EXERCISE OBJECTIVE: Copy the data below exactly.

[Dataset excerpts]

++++++++

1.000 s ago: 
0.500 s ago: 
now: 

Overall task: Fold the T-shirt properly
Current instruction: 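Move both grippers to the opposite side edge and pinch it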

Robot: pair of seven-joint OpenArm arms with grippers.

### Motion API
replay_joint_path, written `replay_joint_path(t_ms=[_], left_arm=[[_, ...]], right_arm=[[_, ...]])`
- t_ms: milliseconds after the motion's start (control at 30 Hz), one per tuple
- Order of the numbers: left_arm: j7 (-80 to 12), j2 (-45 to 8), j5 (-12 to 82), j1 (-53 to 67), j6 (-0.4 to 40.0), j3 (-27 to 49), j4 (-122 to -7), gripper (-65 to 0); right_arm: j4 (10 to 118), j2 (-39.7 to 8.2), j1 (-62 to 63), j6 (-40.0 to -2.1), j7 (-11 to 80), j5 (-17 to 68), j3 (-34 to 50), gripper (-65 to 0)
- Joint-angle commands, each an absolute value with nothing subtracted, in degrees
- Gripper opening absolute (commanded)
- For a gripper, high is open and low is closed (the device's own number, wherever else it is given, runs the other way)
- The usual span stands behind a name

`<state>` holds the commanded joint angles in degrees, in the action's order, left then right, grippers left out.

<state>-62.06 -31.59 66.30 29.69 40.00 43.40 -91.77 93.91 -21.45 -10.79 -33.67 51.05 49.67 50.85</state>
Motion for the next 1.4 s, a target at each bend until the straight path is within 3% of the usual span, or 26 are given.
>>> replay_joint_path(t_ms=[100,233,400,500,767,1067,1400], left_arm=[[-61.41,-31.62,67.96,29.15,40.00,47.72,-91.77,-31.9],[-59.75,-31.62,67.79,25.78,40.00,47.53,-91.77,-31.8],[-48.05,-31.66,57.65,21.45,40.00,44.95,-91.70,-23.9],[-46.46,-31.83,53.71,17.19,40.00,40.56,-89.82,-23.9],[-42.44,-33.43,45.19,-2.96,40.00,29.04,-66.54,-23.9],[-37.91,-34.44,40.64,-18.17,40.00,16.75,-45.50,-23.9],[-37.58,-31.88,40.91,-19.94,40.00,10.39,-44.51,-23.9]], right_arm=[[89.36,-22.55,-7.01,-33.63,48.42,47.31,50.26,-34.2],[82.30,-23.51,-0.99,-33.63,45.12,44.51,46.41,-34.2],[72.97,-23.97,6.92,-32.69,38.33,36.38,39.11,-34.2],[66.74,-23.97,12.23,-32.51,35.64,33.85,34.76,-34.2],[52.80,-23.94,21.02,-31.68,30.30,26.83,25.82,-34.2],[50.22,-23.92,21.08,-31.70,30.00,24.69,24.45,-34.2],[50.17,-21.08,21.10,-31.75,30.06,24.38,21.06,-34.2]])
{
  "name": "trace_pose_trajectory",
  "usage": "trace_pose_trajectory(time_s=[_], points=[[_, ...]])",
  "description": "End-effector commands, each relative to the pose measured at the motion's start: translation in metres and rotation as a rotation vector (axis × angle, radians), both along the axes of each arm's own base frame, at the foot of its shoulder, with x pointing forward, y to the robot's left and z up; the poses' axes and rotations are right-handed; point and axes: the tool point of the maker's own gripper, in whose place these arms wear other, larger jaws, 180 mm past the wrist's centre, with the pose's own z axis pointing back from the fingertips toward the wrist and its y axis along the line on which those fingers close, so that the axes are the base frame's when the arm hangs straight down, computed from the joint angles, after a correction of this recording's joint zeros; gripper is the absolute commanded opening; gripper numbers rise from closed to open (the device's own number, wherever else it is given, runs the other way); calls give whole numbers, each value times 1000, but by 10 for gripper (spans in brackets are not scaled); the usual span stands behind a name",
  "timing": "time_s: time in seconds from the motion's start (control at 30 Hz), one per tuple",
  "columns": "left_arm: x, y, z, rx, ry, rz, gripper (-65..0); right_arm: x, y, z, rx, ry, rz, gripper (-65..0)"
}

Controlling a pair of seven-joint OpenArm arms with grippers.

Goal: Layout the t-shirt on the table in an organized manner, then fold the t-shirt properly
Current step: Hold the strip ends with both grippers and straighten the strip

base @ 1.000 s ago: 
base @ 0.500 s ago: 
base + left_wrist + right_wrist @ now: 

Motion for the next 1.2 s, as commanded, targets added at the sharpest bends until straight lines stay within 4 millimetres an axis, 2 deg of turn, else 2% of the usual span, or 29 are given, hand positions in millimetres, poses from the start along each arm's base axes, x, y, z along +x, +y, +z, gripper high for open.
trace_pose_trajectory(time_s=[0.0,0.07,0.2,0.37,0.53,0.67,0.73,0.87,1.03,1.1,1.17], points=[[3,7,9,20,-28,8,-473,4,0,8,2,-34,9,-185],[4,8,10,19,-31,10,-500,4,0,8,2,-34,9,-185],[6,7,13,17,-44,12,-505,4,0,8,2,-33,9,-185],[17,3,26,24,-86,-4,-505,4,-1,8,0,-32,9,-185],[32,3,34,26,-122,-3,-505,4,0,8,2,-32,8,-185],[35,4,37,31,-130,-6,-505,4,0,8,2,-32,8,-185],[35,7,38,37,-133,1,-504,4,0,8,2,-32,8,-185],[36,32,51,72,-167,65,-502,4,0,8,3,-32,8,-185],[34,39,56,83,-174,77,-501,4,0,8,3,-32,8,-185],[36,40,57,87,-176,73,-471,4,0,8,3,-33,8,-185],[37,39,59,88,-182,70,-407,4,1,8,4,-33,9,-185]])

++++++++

TASK OUTPUT:
1.000 s ago: 
0.500 s ago: 
now: 

Overall task: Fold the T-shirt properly
Current instruction: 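Move both grippers to the opposite side edge and pinch it
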
Robot: pair of seven-joint OpenArm arms with grippers.

### Motion API
replay_joint_path, written `replay_joint_path(t_ms=[_], left_arm=[[_, ...]], right_arm=[[_, ...]])`
- t_ms: milliseconds after the motion's start (control at 30 Hz), one per tuple
- Order of the numbers: left_arm: j7 (-80 to 12), j2 (-45 to 8), j5 (-12 to 82), j1 (-53 to 67), j6 (-0.4 to 40.0), j3 (-27 to 49), j4 (-122 to -7), gripper (-65 to 0); right_arm: j4 (10 to 118), j2 (-39.7 to 8.2), j1 (-62 to 63), j6 (-40.0 to -2.1), j7 (-11 to 80), j5 (-17 to 68), j3 (-34 to 50), gripper (-65 to 0)
- Joint-angle commands, each an absolute value with nothing subtracted, in degrees
- Gripper opening absolute (commanded)
- For a gripper, high is open and low is closed (the device's own number, wherever else it is given, runs the other way)
- The usual span stands behind a name

`<state>` holds the commanded joint angles in degrees, in the action's order, left then right, grippers left out.

<state>-62.06 -31.59 66.30 29.69 40.00 43.40 -91.77 93.91 -21.45 -10.79 -33.67 51.05 49.67 50.85</state>
Motion for the next 1.4 s, a target at each bend until the straight path is within 3% of the usual span, or 26 are given.
>>> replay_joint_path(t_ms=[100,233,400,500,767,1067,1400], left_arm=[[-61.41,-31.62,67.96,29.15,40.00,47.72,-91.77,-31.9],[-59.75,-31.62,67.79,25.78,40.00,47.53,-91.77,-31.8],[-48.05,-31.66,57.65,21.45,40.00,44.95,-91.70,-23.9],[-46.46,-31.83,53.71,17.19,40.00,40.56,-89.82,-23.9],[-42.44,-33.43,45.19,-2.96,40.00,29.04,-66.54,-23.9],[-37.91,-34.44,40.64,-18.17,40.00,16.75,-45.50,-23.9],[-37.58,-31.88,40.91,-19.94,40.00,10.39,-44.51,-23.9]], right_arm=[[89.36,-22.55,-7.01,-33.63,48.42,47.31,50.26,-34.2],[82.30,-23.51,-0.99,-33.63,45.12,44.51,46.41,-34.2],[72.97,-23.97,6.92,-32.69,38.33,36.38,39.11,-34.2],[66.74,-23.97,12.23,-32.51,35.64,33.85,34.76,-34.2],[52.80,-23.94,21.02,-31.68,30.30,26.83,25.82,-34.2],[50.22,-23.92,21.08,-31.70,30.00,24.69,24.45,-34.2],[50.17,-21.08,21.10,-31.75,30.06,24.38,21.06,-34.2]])
{
  "name": "trace_pose_trajectory",
  "usage": "trace_pose_trajectory(time_s=[_], points=[[_, ...]])",
  "description": "End-effector commands, each relative to the pose measured at the motion's start: translation in metres and rotation as a rotation vector (axis × angle, radians), both along the axes of each arm's own base frame, at the foot of its shoulder, with x pointing forward, y to the robot's left and z up; the poses' axes and rotations are right-handed; point and axes: the tool point of the maker's own gripper, in whose place these arms wear other, larger jaws, 180 mm past the wrist's centre, with the pose's own z axis pointing back from the fingertips toward the wrist and its y axis along the line on which those fingers close, so that the axes are the base frame's when the arm hangs straight down, computed from the joint angles, after a correction of this recording's joint zeros; gripper is the absolute commanded opening; gripper numbers rise from closed to open (the device's own number, wherever else it is given, runs the other way); calls give whole numbers, each value times 1000, but by 10 for gripper (spans in brackets are not scaled); the usual span stands behind a name",
  "timing": "time_s: time in seconds from the motion's start (control at 30 Hz), one per tuple",
  "columns": "left_arm: x, y, z, rx, ry, rz, gripper (-65..0); right_arm: x, y, z, rx, ry, rz, gripper (-65..0)"
}

Controlling a pair of seven-joint OpenArm arms with grippers.

Goal: Layout the t-shirt on the table in an organized manner, then fold the t-shirt properly
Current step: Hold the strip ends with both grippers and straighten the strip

base @ 1.000 s ago: 
base @ 0.500 s ago: 
base + left_wrist + right_wrist @ now: 

Motion for the next 1.2 s, as commanded, targets added at the sharpest bends until straight lines stay within 4 millimetres an axis, 2 deg of turn, else 2% of the usual span, or 29 are given, hand positions in millimetres, poses from the start along each arm's base axes, x, y, z along +x, +y, +z, gripper high for open.
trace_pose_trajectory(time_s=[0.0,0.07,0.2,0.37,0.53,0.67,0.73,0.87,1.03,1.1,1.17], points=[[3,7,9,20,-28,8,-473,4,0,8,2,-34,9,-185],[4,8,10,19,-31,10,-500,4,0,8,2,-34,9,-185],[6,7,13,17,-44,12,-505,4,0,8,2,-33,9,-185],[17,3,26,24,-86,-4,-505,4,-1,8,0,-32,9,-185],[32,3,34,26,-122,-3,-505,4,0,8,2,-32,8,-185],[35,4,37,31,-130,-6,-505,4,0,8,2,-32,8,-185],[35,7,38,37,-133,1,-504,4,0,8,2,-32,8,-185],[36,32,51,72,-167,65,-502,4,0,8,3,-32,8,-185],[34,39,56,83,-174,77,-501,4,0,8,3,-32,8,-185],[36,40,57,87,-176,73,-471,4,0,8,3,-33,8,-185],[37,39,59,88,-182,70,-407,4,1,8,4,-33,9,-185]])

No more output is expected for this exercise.